Nach der Sommerpause tagt der Stammtisch der Ortschronisten, nun schon im 20. Jahr, bei Adelheid Wetzel, der Krugbetreiberin und Ortschronistin ihres Heimatortes. „Wir sind gerne hier“, sagt Dieter Westphal, seit vier Jahren Chronist für Dierhagen, Neuhaus und Dändorf. Und er meint damit nicht nur die hervorragende Gulaschsuppe der Wirtin.
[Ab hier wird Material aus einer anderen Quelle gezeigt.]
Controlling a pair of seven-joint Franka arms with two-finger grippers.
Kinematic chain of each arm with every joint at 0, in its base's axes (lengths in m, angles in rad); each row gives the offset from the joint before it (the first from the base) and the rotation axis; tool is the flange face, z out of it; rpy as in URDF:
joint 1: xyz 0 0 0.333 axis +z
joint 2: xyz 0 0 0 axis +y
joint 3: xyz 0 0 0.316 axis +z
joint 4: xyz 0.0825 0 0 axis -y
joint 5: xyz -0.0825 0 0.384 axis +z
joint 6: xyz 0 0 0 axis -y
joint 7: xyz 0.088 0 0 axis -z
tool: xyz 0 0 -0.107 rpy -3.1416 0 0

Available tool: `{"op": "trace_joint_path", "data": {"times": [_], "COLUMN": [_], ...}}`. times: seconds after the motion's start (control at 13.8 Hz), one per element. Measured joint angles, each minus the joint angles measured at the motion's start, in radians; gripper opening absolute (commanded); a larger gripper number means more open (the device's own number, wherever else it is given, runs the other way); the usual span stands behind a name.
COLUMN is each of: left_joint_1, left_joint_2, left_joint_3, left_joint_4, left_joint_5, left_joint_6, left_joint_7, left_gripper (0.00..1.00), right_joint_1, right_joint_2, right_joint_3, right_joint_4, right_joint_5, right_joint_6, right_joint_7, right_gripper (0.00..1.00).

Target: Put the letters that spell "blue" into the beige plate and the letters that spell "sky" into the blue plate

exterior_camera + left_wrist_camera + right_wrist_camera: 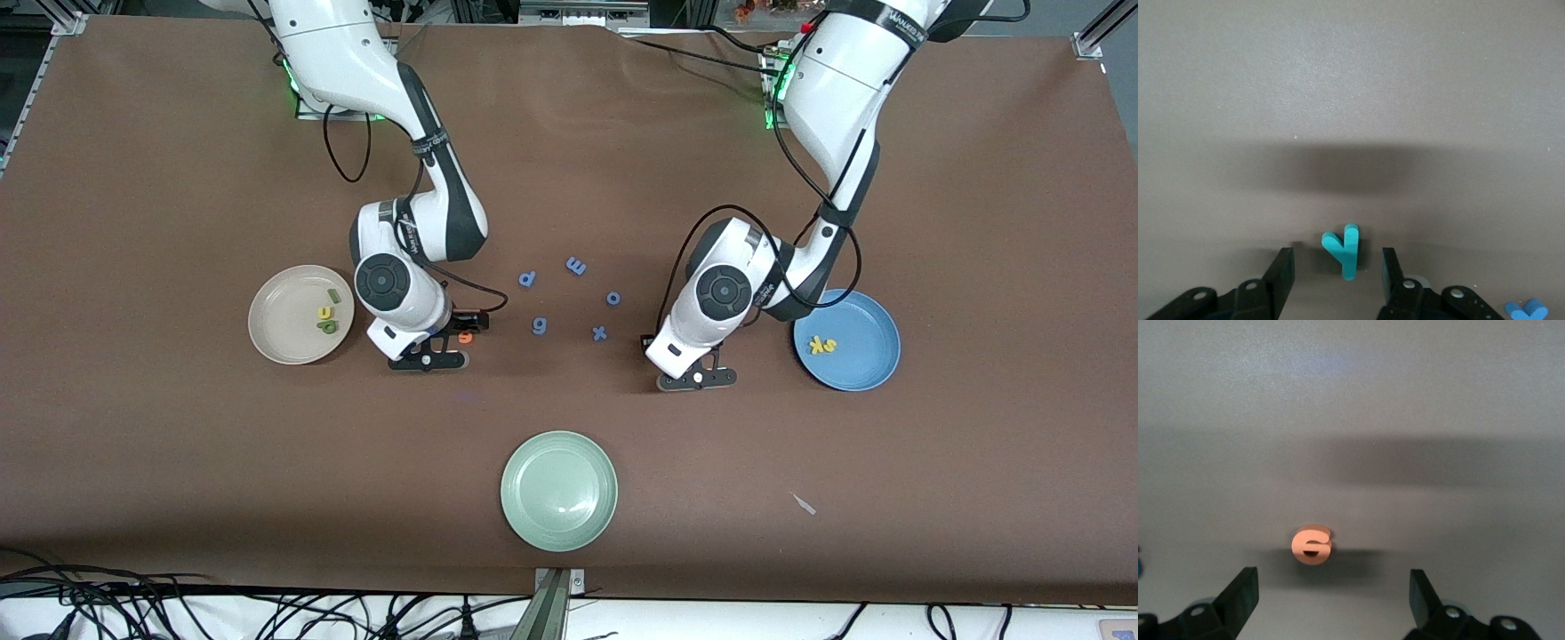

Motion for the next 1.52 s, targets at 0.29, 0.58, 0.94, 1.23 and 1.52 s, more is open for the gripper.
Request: {"op": "trace_joint_path", "data": {"times": [0.29, 0.58, 0.94, 1.23, 1.52], "left_joint_1": [-0.001, -0.003, -0.004, 0.033, 0.216], "left_joint_2": [0.009, 0.016, 0.015, -0.048, -0.227], "left_joint_3": [0.000, 0.001, 0.002, 0.019, 0.028], "left_joint_4": [0.000, 0.002, 0.010, -0.021, -0.238], "left_joint_5": [-0.001, -0.001, -0.001, -0.001, -0.001], "left_joint_6": [0.012, 0.018, 0.022, 0.008, -0.007], "left_joint_7": [0.000, 0.001, 0.022, 0.138, 0.442], "left_gripper": [0.30, 0.00, 0.00, 0.00, 0.00], "right_joint_1": [0.002, 0.006, 0.006, 0.006, 0.006], "right_joint_2": [0.014, 0.032, 0.034, 0.032, 0.027], "right_joint_3": [0.013, 0.028, 0.025, 0.023, 0.016], "right_joint_4": [0.000, 0.000, 0.002, 0.007, 0.024], "right_joint_5": [0.001, 0.002, 0.002, 0.002, 0.002], "right_joint_6": [0.026, 0.061, 0.065, 0.064, 0.020], "right_joint_7": [0.000, 0.000, 0.000, 0.000, -0.005], "right_gripper": [0.99, 0.79, 0.41, 0.23, 0.17]}}
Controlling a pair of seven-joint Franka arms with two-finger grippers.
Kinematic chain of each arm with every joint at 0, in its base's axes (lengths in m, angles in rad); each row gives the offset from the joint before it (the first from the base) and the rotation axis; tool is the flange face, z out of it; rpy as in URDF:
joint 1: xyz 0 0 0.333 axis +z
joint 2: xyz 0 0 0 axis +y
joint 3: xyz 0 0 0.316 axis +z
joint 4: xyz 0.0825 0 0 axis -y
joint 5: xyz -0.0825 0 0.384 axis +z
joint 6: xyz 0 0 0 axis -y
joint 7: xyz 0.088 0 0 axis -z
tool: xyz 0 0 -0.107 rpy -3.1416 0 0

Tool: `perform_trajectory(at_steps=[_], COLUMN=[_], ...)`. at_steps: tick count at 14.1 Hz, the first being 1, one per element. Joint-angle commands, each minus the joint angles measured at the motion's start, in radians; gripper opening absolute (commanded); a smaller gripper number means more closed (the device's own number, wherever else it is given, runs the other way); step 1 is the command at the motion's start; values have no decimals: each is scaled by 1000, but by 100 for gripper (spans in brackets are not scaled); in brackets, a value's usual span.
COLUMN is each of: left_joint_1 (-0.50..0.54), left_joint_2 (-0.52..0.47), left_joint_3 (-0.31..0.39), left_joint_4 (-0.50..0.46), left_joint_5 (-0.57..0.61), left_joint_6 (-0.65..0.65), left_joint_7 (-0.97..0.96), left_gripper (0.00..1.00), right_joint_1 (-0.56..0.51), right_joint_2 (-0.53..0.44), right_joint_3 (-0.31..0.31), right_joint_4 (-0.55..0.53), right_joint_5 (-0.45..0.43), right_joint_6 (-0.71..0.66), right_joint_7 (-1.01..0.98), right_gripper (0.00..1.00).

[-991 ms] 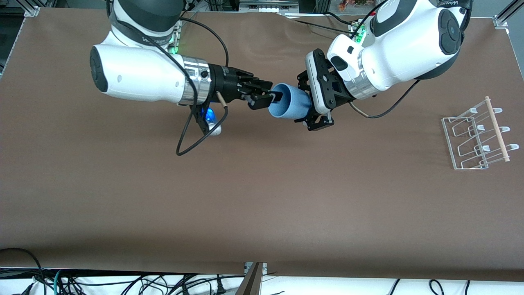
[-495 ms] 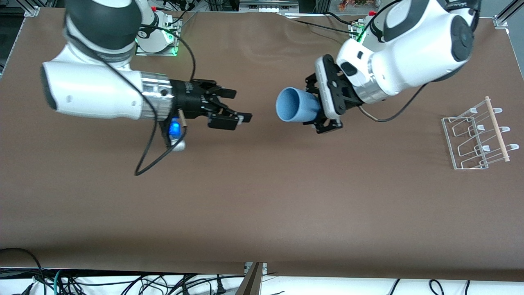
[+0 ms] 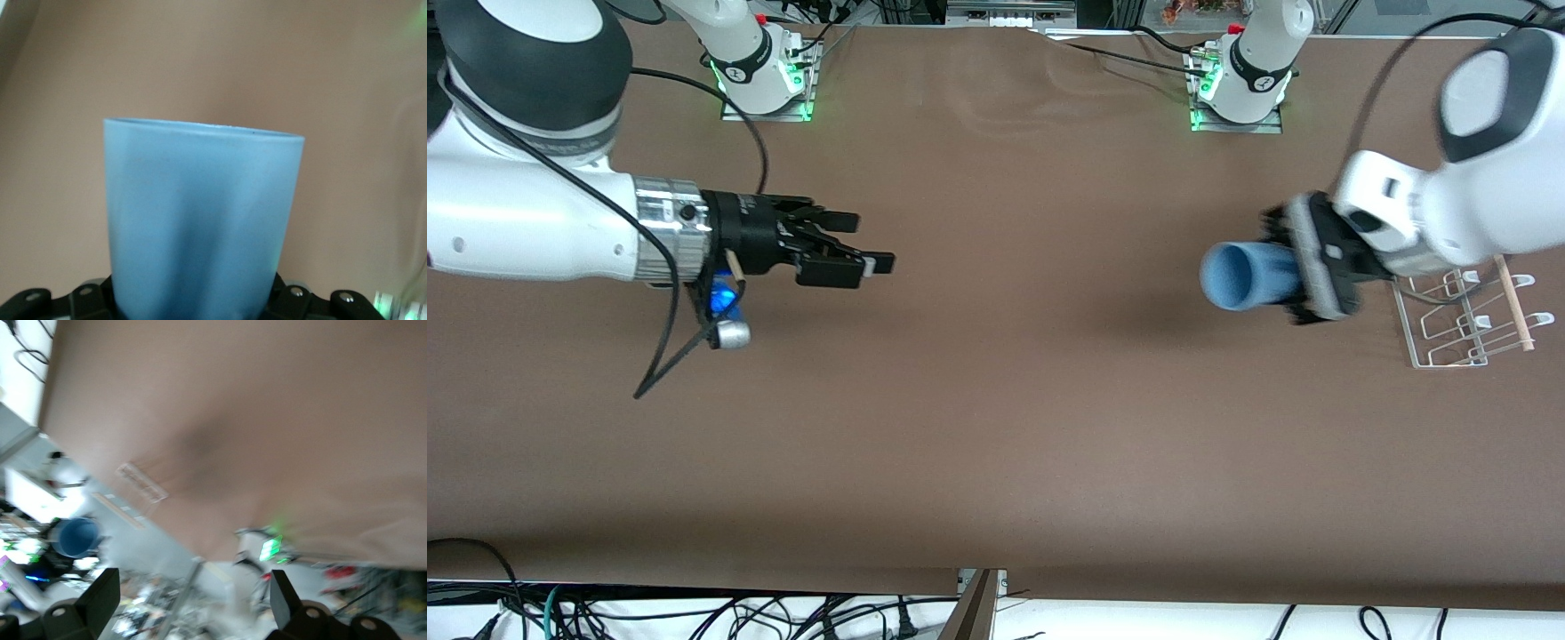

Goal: Transfer cup to left arm and place on rack
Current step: 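Carry the cup to the rack while the right gripper withdraws, then lower the cup into the wire rack with the left gripper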

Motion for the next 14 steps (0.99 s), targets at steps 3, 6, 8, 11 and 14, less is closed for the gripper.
perform_trajectory(at_steps=[3,6,8,11,14], left_joint_1=[32,75,121,166,177], left_joint_2=[12,43,82,122,136], left_joint_3=[98,98,118,158,190], left_joint_4=[-20,-61,-93,-176,-245], left_joint_5=[473,772,894,1070,1227], left_joint_6=[-13,28,147,425,600], left_joint_7=[121,107,104,75,3], left_gripper=[0,0,0,0,0], right_joint_1=[0,0,-2,-2,-2], right_joint_2=[-107,-251,-377,-424,-425], right_joint_3=[-100,-140,-162,-182,-180], right_joint_4=[-22,-184,-331,-370,-370], right_joint_5=[-172,-341,-483,-658,-721], right_joint_6=[-190,-216,-193,-182,-139], right_joint_7=[-262,-499,-669,-840,-917], right_gripper=[100,100,100,100,100])
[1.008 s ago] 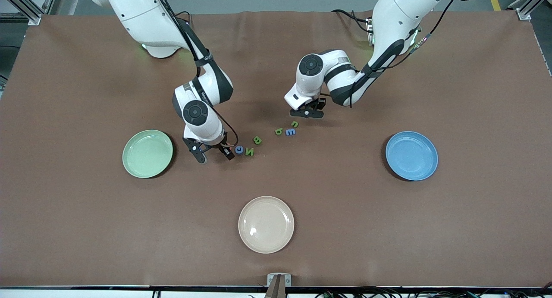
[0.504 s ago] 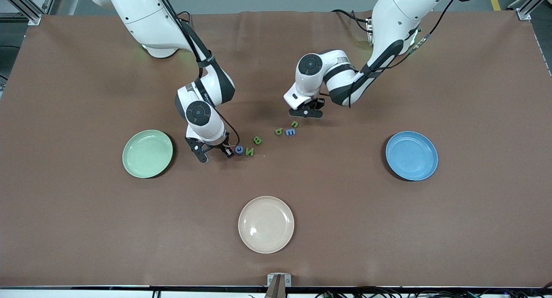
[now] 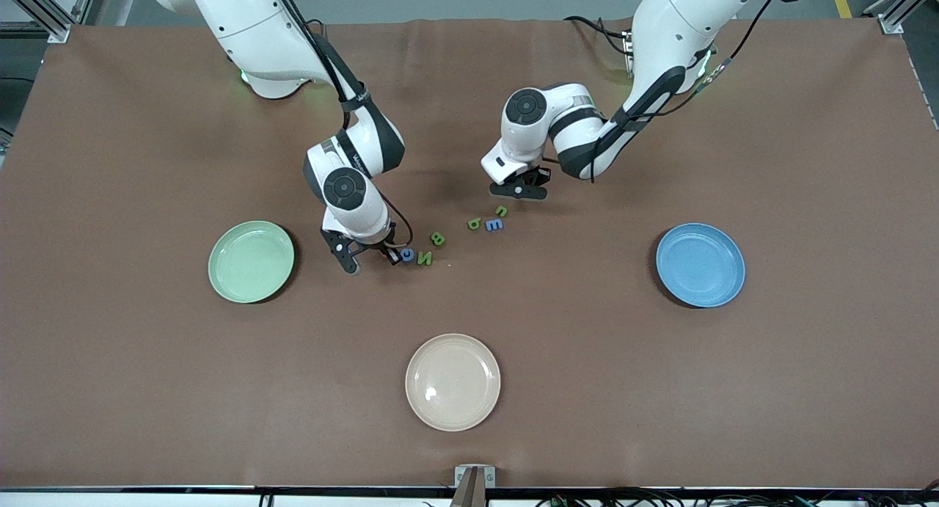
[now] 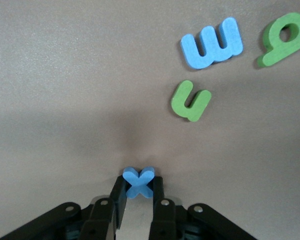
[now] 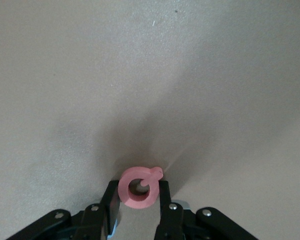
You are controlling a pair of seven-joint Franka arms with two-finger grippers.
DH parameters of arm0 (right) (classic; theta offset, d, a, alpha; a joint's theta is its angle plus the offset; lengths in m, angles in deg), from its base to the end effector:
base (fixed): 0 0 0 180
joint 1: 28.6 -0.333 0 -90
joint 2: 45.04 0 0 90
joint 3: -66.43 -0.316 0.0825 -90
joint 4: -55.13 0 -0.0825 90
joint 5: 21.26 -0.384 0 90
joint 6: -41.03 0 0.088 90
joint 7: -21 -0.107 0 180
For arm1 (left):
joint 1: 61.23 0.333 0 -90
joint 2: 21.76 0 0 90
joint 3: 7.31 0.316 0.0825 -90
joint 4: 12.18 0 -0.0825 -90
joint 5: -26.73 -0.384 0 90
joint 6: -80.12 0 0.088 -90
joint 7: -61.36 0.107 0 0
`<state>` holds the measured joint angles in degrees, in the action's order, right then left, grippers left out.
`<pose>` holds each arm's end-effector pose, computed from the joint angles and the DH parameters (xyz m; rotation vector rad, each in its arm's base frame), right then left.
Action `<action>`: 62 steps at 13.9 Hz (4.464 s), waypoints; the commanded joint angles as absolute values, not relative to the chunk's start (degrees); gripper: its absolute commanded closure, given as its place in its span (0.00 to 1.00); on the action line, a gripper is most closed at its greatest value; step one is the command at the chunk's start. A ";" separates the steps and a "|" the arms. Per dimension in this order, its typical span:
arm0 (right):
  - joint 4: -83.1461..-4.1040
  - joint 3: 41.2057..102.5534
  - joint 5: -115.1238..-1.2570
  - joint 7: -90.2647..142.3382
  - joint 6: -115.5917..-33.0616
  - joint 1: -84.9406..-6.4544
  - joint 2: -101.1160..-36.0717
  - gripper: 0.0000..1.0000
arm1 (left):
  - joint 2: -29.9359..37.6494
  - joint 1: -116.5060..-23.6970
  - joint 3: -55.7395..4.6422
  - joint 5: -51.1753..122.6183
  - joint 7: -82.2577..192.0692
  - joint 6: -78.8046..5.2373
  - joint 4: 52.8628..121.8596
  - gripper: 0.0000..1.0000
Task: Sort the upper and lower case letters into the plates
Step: 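Carry the x to the blue plate while the right gripper drops Q on green, then release the x into the blue plate while the right gripper grasps the blue C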
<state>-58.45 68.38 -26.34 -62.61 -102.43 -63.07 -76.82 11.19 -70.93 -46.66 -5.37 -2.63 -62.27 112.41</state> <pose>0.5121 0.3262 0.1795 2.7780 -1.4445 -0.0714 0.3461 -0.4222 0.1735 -3.1017 0.2201 0.1061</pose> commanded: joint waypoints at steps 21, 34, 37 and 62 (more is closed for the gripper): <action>-75.47 69.51 -26.27 -11.34 -99.24 -34.49 -62.97 0.86 | 1.17 -31.98 -65.58 -6.49 35.23 -36.25 103.92 0.92; -70.03 69.07 -26.79 -26.15 -95.46 -42.82 -62.97 0.00 | 4.60 -14.48 -65.06 -9.46 53.09 -46.08 109.10 0.91; -66.17 68.98 -26.97 -38.19 -95.90 -49.32 -64.63 0.00 | 6.44 -10.97 -65.06 -12.99 53.18 -48.02 110.78 0.91; -51.13 69.15 -26.79 -70.84 -99.68 -65.95 -81.60 0.12 | 13.39 -10.43 -60.57 -23.28 48.53 -54.53 114.91 0.83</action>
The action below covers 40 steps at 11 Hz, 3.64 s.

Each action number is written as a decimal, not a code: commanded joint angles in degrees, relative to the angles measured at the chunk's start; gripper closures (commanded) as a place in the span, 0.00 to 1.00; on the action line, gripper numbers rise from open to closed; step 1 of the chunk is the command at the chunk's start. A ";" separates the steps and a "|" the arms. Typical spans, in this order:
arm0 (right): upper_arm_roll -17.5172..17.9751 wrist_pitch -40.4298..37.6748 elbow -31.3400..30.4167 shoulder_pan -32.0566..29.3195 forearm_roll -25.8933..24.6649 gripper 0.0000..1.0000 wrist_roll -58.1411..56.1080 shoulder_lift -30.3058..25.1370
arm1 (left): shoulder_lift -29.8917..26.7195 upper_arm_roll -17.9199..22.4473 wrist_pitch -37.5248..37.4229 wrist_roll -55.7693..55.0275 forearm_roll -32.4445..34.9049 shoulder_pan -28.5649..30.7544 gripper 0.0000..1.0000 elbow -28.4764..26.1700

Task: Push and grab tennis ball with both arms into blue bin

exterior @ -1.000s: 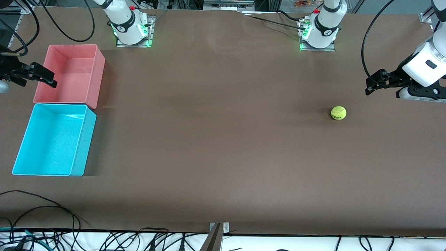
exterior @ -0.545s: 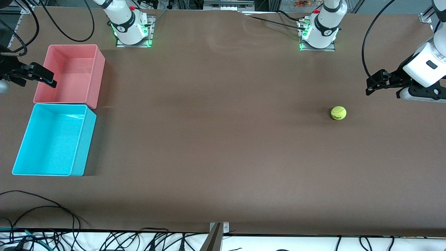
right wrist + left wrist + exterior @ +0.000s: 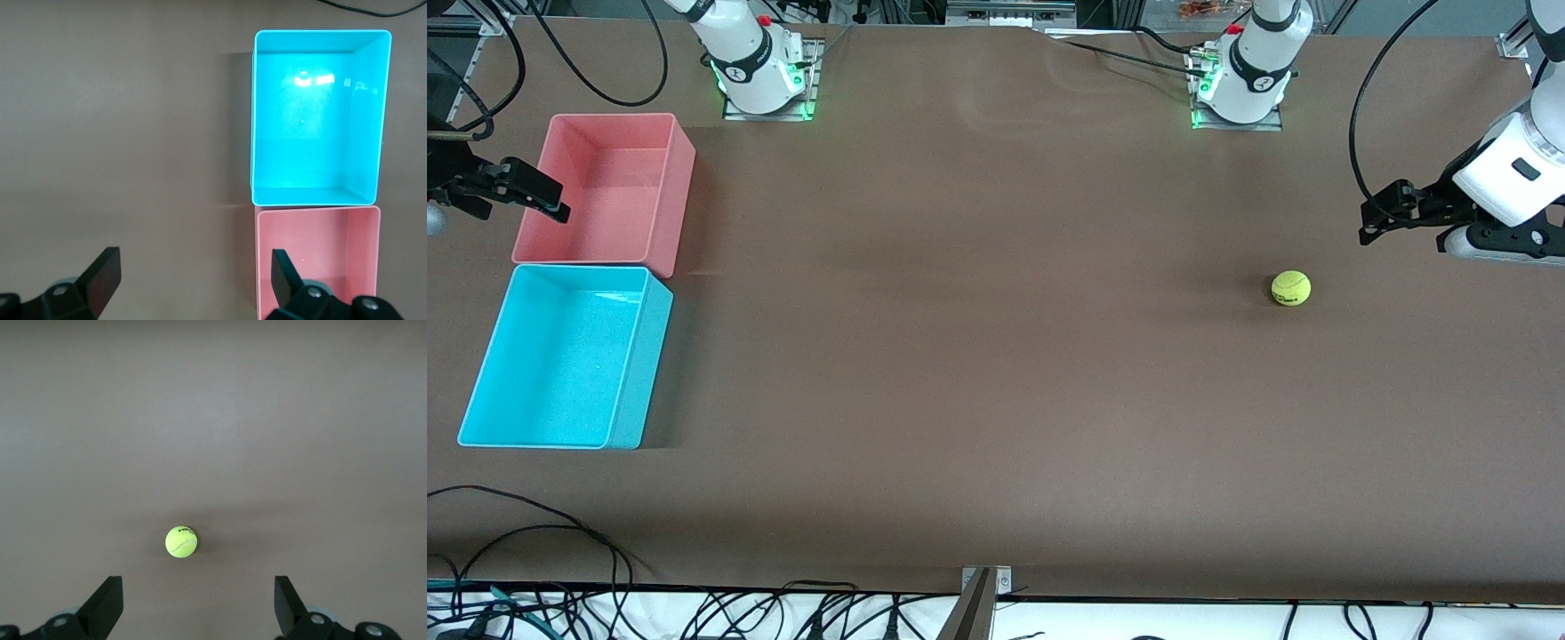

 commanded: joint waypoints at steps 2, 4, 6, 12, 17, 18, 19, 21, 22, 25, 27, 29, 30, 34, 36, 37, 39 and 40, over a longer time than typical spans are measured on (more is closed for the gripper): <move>-0.27 -0.27 0.22 0.01 -0.63 0.00 -0.04 -0.49 | 1.03 -0.05 -1.48 0.98 -0.42 1.05 0.00 2.10; -0.27 -0.36 0.22 0.01 -0.63 0.00 -0.04 -0.49 | 1.81 -0.05 -1.57 0.98 -0.50 1.14 0.00 2.10; -0.27 -0.36 0.22 0.01 -0.63 0.00 -0.04 -0.49 | 1.82 -0.05 -1.48 0.98 -0.50 1.23 0.00 2.10; -0.18 -0.10 0.22 0.01 -0.63 0.00 -0.04 -0.40 | 1.91 -0.05 -1.57 0.89 -0.50 2.11 0.00 2.10; -0.27 0.17 0.22 -0.16 -0.72 0.00 -0.04 -0.40 | 1.91 -0.05 -1.57 0.89 -0.50 2.11 0.00 2.01; -0.27 0.26 0.22 -0.17 -0.72 0.00 -0.04 -0.40 | 1.91 -0.05 -1.57 0.80 -0.50 2.02 0.00 2.01; -0.27 0.17 0.13 -0.17 -0.72 0.00 -0.04 -0.49 | 1.91 -0.05 -1.57 0.80 -0.50 2.02 0.00 2.10; -0.27 0.26 0.22 -0.17 -0.72 0.00 -0.04 -0.40 | 2.26 -0.05 -1.57 0.89 -0.50 2.20 0.00 2.01; -0.27 0.17 0.22 -0.17 -0.72 0.00 -0.04 -0.40 | 2.43 -0.05 -1.57 0.89 -0.50 2.37 0.00 2.10; -0.27 0.08 0.22 -0.17 -0.72 0.00 -0.04 -0.49 | 2.35 -0.05 -1.57 0.72 -0.50 2.46 0.00 2.18; -0.27 -0.01 0.22 -0.17 -0.72 0.00 -0.04 -0.49 | 2.08 -0.05 -1.57 0.80 -0.50 2.46 0.00 2.27; -0.27 -0.01 0.22 -0.17 -0.63 0.00 -0.04 -0.49 | 2.26 -0.05 -1.48 0.89 -0.50 2.81 0.00 2.36; -0.27 0.08 0.22 -0.17 -0.63 0.00 -0.04 -0.49 | 2.26 -0.05 -1.48 0.98 -0.50 2.90 0.00 2.27; -0.18 -0.01 0.22 -0.17 -0.63 0.00 -0.04 -0.49 | 2.35 -0.05 -1.48 -0.16 -1.03 2.90 0.00 3.06; -0.18 -0.01 0.13 -0.17 -0.71 0.00 -0.04 -0.49 | 3.04 -0.05 -1.48 -1.48 -0.94 3.69 0.00 3.41; -0.18 0.08 0.22 -0.17 -0.72 0.00 -0.04 -0.49 | 3.40 0.03 -1.48 -1.57 -0.86 4.56 0.00 3.41; -0.27 -0.10 0.22 -0.17 -0.63 0.00 -0.04 -0.49 | 5.15 0.12 -1.39 -2.01 -0.51 6.06 0.01 3.50; -0.27 -0.10 0.13 -0.17 -0.71 0.00 -0.04 -0.49 | 5.86 0.47 -1.30 -1.49 -0.50 7.54 0.18 4.29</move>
Motor für die ehrenamtlichen Ortschronisten über all die Jahre war und ist Wilfried Steinmüller, der als Kenner der Heide, ihrer Orte und Menschen ein riesiges Wissen erwarb und es immer wieder weitergibt. Auch wenn in einigen Orten zwischen dem Ostseebad Ahrenshoop und Bentwisch die Chronisten wechselten und in Rövershagen, Bentwisch und Klockenhagen derzeit nicht vorhanden sind, stellt der Stammtisch ein gutes Netzwerk dar. Zu jeder Zusammenkunft steht ein anderes Thema an. Diesmal ist es die Arbeit mit den Karten. „Topografische Karten sind das Beste für die Ortsdokumentation“, sagt Wilfried Steinmüller und erläutert an Hand der zwischen 1750 und 1800 entstandenen Karten den Wandel in der Besiedlung.

So manche Ortschronik, in fleißiger Arbeit zusammengestellt und gedruckt, liegt, zumeist nur in geringer Stückzahl, vor. So auch die Willershäger Chronik, verfasst von Manfred Labitzke, oder die von Blankenhagen, von Klaus Schultz erarbeitet. Den Zugriff auf Chroniken für jedermann über das Internet zu ermöglichen, ist eine langwierige Arbeit. Das Institut für Volkskunde unter Leitung von Christoph Schmitt will im „WossiDiA“, dem digitalen Wossidlo-Archiv, ein „neues Standbein“ schaffen.

Aufgrund der guten Vernetzung wählten Christoff Schmitt und Wilfried Steinmüller die Chroniken der Heideorte zwischen Ribnitz- Damgarten und Warnemünde aus. Diese sollen durch die Ortschronisten nach und nach digitalisiert werden. Für die Ehrenamtlichen eine große Lern- und Fleißarbeit, bei der der Stammtisch der Ortschronisten vielfältige Unterstützung geben wird.